• _EXERCISE DIRECTIONS_
Print each line once more, unchanged, from the line holding "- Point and" to the end of the listing below.

☆ ☆ ☆ ☆ ☆ ☆ ☆

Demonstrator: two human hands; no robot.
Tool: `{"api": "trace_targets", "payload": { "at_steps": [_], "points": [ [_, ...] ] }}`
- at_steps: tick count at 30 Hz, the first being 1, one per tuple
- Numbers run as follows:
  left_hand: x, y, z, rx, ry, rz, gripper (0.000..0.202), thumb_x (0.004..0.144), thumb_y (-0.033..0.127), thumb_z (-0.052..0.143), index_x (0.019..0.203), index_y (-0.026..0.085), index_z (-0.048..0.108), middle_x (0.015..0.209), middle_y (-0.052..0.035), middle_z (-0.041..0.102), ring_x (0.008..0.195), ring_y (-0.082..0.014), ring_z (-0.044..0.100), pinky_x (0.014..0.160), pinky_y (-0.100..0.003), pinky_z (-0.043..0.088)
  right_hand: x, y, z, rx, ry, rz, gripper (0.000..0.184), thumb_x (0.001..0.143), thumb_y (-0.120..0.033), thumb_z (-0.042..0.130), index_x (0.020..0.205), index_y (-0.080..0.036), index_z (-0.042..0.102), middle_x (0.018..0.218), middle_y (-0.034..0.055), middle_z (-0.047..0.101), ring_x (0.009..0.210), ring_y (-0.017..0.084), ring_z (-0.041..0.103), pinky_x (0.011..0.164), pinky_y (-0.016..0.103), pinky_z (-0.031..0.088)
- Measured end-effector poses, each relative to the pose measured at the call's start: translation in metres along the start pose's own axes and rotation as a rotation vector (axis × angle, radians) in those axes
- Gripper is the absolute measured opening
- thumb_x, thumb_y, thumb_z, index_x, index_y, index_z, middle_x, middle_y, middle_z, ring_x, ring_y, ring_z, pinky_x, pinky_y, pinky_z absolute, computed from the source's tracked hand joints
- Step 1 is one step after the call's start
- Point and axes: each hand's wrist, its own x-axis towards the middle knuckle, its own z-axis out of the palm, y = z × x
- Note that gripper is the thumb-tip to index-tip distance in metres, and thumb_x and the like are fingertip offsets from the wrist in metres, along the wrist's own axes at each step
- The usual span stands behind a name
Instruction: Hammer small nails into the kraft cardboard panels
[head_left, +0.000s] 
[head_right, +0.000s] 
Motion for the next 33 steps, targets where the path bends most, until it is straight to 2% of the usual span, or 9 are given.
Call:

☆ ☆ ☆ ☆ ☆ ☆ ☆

• _RESULT_
- Point and axes: each hand's wrist, its own x-axis towards the middle knuckle, its own z-axis out of the palm, y = z × x
- Note that gripper is the thumb-tip to index-tip distance in metres, and thumb_x and the like are fingertip offsets from the wrist in metres, along the wrist's own axes at each step
- The usual span stands behind a name
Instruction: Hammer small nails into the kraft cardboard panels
[head_left, +0.000s] 
[head_right, +0.000s] 
Motion for the next 33 steps, targets where the path bends most, until it is straight to 2% of the usual span, or 9 are given.
Call:

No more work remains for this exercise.